> **ACTIVITY**
From the listing below, retype exactly the line holding "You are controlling", the line holding "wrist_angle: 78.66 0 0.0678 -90", and the lines between them; skip everything else.

§

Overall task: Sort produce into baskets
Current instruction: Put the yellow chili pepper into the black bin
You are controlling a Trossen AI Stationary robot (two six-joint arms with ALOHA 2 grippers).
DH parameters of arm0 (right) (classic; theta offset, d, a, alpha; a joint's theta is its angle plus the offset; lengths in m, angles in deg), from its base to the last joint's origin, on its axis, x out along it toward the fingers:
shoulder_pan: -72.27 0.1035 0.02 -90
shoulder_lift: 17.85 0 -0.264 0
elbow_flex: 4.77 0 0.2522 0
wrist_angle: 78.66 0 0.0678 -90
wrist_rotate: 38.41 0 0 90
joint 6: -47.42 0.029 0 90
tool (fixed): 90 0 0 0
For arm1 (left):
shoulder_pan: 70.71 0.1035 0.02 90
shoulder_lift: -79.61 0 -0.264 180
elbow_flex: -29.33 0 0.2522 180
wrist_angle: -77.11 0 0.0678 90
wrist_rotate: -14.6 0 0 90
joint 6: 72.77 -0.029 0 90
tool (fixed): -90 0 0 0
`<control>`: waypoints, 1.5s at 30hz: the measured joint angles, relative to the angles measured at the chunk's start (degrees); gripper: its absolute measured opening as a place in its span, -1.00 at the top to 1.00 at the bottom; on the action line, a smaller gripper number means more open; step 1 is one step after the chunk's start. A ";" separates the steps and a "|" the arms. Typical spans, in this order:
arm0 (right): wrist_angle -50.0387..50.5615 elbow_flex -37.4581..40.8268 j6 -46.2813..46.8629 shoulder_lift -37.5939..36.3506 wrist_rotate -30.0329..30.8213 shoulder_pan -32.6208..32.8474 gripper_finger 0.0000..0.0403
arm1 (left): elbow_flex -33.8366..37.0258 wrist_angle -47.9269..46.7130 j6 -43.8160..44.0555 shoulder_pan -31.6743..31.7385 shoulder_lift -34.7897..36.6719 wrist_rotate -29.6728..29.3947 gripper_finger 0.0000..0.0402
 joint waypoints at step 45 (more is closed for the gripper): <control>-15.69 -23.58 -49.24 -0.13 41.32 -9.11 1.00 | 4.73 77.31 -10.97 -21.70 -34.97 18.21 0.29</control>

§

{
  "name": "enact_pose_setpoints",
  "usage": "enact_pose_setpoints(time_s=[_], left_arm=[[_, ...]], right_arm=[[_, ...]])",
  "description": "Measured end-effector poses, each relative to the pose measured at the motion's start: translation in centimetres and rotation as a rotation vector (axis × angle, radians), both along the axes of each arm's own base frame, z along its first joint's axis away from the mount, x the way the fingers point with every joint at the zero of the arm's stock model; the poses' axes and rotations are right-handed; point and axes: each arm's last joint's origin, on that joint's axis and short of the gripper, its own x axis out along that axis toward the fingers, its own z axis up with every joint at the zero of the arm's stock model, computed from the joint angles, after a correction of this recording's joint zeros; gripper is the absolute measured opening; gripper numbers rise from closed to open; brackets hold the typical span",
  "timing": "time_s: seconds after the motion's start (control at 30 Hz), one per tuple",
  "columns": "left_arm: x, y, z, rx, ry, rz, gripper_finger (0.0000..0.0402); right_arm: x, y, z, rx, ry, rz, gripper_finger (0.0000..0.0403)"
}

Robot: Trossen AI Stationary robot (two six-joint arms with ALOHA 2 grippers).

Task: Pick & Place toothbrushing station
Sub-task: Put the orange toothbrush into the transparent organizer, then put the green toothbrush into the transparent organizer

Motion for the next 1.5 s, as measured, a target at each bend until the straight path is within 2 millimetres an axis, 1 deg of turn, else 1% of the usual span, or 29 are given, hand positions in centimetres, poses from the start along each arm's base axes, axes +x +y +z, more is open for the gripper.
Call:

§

> **RESPONSE TO THIS EXERCISE**
You are controlling a Trossen AI Stationary robot (two six-joint arms with ALOHA 2 grippers).
DH parameters of arm0 (right) (classic; theta offset, d, a, alpha; a joint's theta is its angle plus the offset; lengths in m, angles in deg), from its base to the last joint's origin, on its axis, x out along it toward the fingers:
shoulder_pan: -72.27 0.1035 0.02 -90
shoulder_lift: 17.85 0 -0.264 0
elbow_flex: 4.77 0 0.2522 0
wrist_angle: 78.66 0 0.0678 -90

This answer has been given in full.